#### Exercise material

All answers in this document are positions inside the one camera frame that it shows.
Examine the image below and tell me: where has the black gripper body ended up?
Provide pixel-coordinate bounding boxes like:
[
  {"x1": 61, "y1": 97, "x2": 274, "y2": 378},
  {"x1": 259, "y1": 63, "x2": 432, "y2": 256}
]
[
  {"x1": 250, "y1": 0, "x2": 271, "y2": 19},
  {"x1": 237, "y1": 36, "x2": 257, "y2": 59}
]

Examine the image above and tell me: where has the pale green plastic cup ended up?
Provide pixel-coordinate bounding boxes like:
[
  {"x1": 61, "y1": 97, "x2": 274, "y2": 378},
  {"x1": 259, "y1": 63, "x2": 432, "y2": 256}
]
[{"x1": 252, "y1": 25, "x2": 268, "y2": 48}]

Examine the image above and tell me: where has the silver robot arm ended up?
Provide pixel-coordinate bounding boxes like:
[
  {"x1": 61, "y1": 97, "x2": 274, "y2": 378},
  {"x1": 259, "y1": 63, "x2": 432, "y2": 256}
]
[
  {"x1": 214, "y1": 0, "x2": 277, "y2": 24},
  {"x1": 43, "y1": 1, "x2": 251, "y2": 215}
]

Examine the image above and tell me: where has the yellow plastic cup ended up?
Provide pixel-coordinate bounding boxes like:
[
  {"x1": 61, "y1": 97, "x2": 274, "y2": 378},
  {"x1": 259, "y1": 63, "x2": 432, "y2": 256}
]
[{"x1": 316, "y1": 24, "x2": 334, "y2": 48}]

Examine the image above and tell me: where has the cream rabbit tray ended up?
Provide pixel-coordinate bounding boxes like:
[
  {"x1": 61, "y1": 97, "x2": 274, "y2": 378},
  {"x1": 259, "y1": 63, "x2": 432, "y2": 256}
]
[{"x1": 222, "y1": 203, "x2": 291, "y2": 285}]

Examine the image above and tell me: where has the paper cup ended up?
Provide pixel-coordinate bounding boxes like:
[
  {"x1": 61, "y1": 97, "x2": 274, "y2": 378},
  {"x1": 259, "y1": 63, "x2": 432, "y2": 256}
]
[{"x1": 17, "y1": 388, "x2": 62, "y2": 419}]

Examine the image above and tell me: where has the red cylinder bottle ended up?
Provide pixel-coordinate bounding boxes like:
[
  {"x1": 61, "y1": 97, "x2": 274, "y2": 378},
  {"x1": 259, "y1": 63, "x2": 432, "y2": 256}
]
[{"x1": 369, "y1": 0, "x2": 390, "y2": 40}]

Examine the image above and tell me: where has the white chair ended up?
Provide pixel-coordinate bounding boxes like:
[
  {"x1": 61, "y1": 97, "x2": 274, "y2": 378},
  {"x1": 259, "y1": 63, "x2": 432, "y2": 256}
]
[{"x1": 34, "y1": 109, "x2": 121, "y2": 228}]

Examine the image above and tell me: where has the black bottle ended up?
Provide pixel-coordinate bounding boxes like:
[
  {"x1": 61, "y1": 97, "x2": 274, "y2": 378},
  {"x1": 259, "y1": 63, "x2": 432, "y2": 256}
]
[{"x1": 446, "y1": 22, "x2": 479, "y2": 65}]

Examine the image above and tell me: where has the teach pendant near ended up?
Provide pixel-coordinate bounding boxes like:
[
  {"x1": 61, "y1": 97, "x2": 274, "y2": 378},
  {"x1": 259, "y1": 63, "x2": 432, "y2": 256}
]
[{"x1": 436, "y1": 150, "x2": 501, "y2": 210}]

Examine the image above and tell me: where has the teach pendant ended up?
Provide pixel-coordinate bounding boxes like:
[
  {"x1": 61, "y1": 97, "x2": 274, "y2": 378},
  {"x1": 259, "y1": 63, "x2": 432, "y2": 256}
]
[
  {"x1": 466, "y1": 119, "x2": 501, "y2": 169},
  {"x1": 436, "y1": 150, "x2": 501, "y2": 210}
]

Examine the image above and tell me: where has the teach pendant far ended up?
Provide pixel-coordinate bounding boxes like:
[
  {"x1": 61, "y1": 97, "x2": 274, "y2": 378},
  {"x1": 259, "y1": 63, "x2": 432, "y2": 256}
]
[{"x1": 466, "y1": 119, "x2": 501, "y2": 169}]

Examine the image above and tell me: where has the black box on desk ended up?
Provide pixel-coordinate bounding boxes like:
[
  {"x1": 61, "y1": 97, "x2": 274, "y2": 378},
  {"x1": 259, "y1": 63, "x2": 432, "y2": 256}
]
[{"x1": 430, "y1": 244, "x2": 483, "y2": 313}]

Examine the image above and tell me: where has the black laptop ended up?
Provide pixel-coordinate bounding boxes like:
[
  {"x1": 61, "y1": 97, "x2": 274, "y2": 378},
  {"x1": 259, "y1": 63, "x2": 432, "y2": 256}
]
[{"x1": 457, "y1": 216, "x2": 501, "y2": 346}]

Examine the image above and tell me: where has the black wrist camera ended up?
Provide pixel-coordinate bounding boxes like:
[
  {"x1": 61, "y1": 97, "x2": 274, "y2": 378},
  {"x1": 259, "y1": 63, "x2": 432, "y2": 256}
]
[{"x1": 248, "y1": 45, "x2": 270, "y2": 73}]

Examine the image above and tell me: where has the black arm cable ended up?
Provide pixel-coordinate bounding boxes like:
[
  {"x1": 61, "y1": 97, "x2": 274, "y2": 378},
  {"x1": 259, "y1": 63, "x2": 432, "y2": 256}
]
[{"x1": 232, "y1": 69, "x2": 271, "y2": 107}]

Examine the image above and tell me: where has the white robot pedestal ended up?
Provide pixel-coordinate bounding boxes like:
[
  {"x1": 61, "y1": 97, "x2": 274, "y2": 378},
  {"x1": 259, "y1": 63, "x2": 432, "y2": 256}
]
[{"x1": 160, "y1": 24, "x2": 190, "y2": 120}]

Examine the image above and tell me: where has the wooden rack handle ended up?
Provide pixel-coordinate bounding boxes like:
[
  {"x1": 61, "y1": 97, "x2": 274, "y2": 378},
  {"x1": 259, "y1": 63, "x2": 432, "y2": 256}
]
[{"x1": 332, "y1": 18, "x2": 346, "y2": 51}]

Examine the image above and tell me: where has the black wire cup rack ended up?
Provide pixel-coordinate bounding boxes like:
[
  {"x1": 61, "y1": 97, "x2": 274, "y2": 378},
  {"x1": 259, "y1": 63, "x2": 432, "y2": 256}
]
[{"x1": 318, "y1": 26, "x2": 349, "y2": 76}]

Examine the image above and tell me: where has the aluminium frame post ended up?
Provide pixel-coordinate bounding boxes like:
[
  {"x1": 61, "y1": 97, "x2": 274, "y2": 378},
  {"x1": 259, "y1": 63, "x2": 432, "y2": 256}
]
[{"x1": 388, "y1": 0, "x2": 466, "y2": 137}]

#### Directions for this task
Print out the entire listing above without any change.

#### Result
All answers in this document are positions inside the one camera frame that it shows.
Examine the image below and tell me: where has the black gripper body ended up?
Provide pixel-coordinate bounding boxes like:
[
  {"x1": 61, "y1": 97, "x2": 274, "y2": 378},
  {"x1": 259, "y1": 63, "x2": 432, "y2": 256}
]
[
  {"x1": 250, "y1": 0, "x2": 271, "y2": 19},
  {"x1": 237, "y1": 36, "x2": 257, "y2": 59}
]

Examine the image above and tell me: where has the pale green plastic cup ended up?
Provide pixel-coordinate bounding boxes like:
[
  {"x1": 61, "y1": 97, "x2": 274, "y2": 378},
  {"x1": 259, "y1": 63, "x2": 432, "y2": 256}
]
[{"x1": 252, "y1": 25, "x2": 268, "y2": 48}]

Examine the image above and tell me: where has the silver robot arm ended up?
Provide pixel-coordinate bounding boxes like:
[
  {"x1": 61, "y1": 97, "x2": 274, "y2": 378},
  {"x1": 259, "y1": 63, "x2": 432, "y2": 256}
]
[
  {"x1": 214, "y1": 0, "x2": 277, "y2": 24},
  {"x1": 43, "y1": 1, "x2": 251, "y2": 215}
]

Examine the image above and tell me: where has the yellow plastic cup ended up?
Provide pixel-coordinate bounding boxes like:
[
  {"x1": 61, "y1": 97, "x2": 274, "y2": 378},
  {"x1": 259, "y1": 63, "x2": 432, "y2": 256}
]
[{"x1": 316, "y1": 24, "x2": 334, "y2": 48}]

Examine the image above and tell me: where has the cream rabbit tray ended up?
Provide pixel-coordinate bounding boxes like:
[
  {"x1": 61, "y1": 97, "x2": 274, "y2": 378},
  {"x1": 259, "y1": 63, "x2": 432, "y2": 256}
]
[{"x1": 222, "y1": 203, "x2": 291, "y2": 285}]

Examine the image above and tell me: where has the paper cup ended up?
Provide pixel-coordinate bounding boxes like:
[
  {"x1": 61, "y1": 97, "x2": 274, "y2": 378},
  {"x1": 259, "y1": 63, "x2": 432, "y2": 256}
]
[{"x1": 17, "y1": 388, "x2": 62, "y2": 419}]

Examine the image above and tell me: where has the red cylinder bottle ended up?
Provide pixel-coordinate bounding boxes like:
[
  {"x1": 61, "y1": 97, "x2": 274, "y2": 378},
  {"x1": 259, "y1": 63, "x2": 432, "y2": 256}
]
[{"x1": 369, "y1": 0, "x2": 390, "y2": 40}]

Examine the image above and tell me: where has the white chair ended up?
Provide pixel-coordinate bounding boxes like:
[
  {"x1": 61, "y1": 97, "x2": 274, "y2": 378},
  {"x1": 259, "y1": 63, "x2": 432, "y2": 256}
]
[{"x1": 34, "y1": 109, "x2": 121, "y2": 228}]

Examine the image above and tell me: where has the black bottle ended up?
Provide pixel-coordinate bounding boxes like:
[
  {"x1": 61, "y1": 97, "x2": 274, "y2": 378},
  {"x1": 259, "y1": 63, "x2": 432, "y2": 256}
]
[{"x1": 446, "y1": 22, "x2": 479, "y2": 65}]

Examine the image above and tell me: where has the teach pendant near ended up?
Provide pixel-coordinate bounding boxes like:
[
  {"x1": 61, "y1": 97, "x2": 274, "y2": 378},
  {"x1": 259, "y1": 63, "x2": 432, "y2": 256}
]
[{"x1": 436, "y1": 150, "x2": 501, "y2": 210}]

Examine the image above and tell me: where has the teach pendant ended up?
Provide pixel-coordinate bounding boxes like:
[
  {"x1": 61, "y1": 97, "x2": 274, "y2": 378},
  {"x1": 259, "y1": 63, "x2": 432, "y2": 256}
]
[
  {"x1": 466, "y1": 119, "x2": 501, "y2": 169},
  {"x1": 436, "y1": 150, "x2": 501, "y2": 210}
]

Examine the image above and tell me: where has the teach pendant far ended up?
Provide pixel-coordinate bounding boxes like:
[
  {"x1": 61, "y1": 97, "x2": 274, "y2": 378},
  {"x1": 259, "y1": 63, "x2": 432, "y2": 256}
]
[{"x1": 466, "y1": 119, "x2": 501, "y2": 169}]

Examine the image above and tell me: where has the black box on desk ended up?
Provide pixel-coordinate bounding boxes like:
[
  {"x1": 61, "y1": 97, "x2": 274, "y2": 378},
  {"x1": 259, "y1": 63, "x2": 432, "y2": 256}
]
[{"x1": 430, "y1": 244, "x2": 483, "y2": 313}]

Examine the image above and tell me: where has the black laptop ended up?
Provide pixel-coordinate bounding boxes like:
[
  {"x1": 61, "y1": 97, "x2": 274, "y2": 378},
  {"x1": 259, "y1": 63, "x2": 432, "y2": 256}
]
[{"x1": 457, "y1": 216, "x2": 501, "y2": 346}]

Examine the image above and tell me: where has the black wrist camera ended up?
Provide pixel-coordinate bounding boxes like:
[
  {"x1": 61, "y1": 97, "x2": 274, "y2": 378},
  {"x1": 259, "y1": 63, "x2": 432, "y2": 256}
]
[{"x1": 248, "y1": 45, "x2": 270, "y2": 73}]

Examine the image above and tell me: where has the black arm cable ended up?
Provide pixel-coordinate bounding boxes like:
[
  {"x1": 61, "y1": 97, "x2": 274, "y2": 378},
  {"x1": 259, "y1": 63, "x2": 432, "y2": 256}
]
[{"x1": 232, "y1": 69, "x2": 271, "y2": 107}]

Examine the image above and tell me: where has the white robot pedestal ended up?
Provide pixel-coordinate bounding boxes like:
[
  {"x1": 61, "y1": 97, "x2": 274, "y2": 378},
  {"x1": 259, "y1": 63, "x2": 432, "y2": 256}
]
[{"x1": 160, "y1": 24, "x2": 190, "y2": 120}]

Examine the image above and tell me: where has the wooden rack handle ended up?
Provide pixel-coordinate bounding boxes like:
[
  {"x1": 61, "y1": 97, "x2": 274, "y2": 378},
  {"x1": 259, "y1": 63, "x2": 432, "y2": 256}
]
[{"x1": 332, "y1": 18, "x2": 346, "y2": 51}]

Examine the image above and tell me: where has the black wire cup rack ended up?
Provide pixel-coordinate bounding boxes like:
[
  {"x1": 61, "y1": 97, "x2": 274, "y2": 378},
  {"x1": 259, "y1": 63, "x2": 432, "y2": 256}
]
[{"x1": 318, "y1": 26, "x2": 349, "y2": 76}]

Examine the image above and tell me: where has the aluminium frame post ended up?
Provide pixel-coordinate bounding boxes like:
[
  {"x1": 61, "y1": 97, "x2": 274, "y2": 378},
  {"x1": 259, "y1": 63, "x2": 432, "y2": 256}
]
[{"x1": 388, "y1": 0, "x2": 466, "y2": 137}]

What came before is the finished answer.